Work request. Restate the entire listing word for word.

Given information.
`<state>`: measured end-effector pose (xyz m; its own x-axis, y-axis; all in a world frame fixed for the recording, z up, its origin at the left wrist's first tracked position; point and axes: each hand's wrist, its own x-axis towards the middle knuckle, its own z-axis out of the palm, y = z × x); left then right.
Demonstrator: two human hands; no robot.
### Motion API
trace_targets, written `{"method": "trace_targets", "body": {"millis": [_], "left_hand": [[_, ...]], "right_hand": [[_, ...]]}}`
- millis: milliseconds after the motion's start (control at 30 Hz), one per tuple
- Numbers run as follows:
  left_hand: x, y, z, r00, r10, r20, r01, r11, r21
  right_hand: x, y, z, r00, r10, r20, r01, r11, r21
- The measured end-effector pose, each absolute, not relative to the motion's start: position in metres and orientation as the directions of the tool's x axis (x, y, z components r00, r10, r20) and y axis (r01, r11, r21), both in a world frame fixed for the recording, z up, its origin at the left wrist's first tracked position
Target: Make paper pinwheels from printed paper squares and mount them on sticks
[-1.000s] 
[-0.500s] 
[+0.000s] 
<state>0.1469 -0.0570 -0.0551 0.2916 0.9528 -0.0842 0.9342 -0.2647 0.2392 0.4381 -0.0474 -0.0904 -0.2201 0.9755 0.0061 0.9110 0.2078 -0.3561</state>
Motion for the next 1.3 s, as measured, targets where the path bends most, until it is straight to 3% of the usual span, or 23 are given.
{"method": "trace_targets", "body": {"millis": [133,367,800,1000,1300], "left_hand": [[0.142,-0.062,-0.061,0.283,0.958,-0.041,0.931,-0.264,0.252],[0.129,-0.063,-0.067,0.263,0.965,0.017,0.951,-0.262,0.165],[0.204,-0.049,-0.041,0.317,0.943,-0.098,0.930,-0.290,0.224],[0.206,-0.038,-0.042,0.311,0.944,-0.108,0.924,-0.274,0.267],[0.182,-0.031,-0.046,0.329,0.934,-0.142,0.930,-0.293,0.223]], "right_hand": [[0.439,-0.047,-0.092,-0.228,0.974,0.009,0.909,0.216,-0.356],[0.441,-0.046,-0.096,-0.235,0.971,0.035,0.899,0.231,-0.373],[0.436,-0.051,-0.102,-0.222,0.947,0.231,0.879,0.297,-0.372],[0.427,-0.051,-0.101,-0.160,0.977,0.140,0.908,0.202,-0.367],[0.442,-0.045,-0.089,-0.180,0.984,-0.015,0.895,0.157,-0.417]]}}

Task output.
`<state>`: measured end-effector pose (xyz m; its own x-axis, y-axis; all in a world frame fixed for the recording, z up, its origin at the left wrist's first tracked position; point and axes: each hand's wrist, its own x-axis towards the middle knuckle, its own z-axis out of the palm, y = z × x); left then right.
Demonstrator: two human hands; no robot.
### Motion API
trace_targets, written `{"method": "trace_targets", "body": {"millis": [_], "left_hand": [[_, ...]], "right_hand": [[_, ...]]}}`
- millis: milliseconds after the motion's start (control at 30 Hz), one per tuple
- Numbers run as follows:
  left_hand: x, y, z, r00, r10, r20, r01, r11, r21
  right_hand: x, y, z, r00, r10, r20, r01, r11, r21
- The measured end-effector pose, each absolute, not relative to the motion's start: position in metres and orientation as the directions of the tool's x axis (x, y, z components r00, r10, r20) and y axis (r01, r11, r21), both in a world frame fixed for the recording, z up, its origin at the left wrist's first tracked position
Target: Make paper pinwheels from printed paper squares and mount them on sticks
[-1.000s] 
[-0.500s] 
[+0.000s] 
<state>0.1469 -0.0570 -0.0551 0.2916 0.9528 -0.0842 0.9342 -0.2647 0.2392 0.4381 -0.0474 -0.0904 -0.2201 0.9755 0.0061 0.9110 0.2078 -0.3561</state>
Motion for the next 1.3 s, as measured, targets where the path bends most, until it is straight to 3% of the usual span, or 23 are given.
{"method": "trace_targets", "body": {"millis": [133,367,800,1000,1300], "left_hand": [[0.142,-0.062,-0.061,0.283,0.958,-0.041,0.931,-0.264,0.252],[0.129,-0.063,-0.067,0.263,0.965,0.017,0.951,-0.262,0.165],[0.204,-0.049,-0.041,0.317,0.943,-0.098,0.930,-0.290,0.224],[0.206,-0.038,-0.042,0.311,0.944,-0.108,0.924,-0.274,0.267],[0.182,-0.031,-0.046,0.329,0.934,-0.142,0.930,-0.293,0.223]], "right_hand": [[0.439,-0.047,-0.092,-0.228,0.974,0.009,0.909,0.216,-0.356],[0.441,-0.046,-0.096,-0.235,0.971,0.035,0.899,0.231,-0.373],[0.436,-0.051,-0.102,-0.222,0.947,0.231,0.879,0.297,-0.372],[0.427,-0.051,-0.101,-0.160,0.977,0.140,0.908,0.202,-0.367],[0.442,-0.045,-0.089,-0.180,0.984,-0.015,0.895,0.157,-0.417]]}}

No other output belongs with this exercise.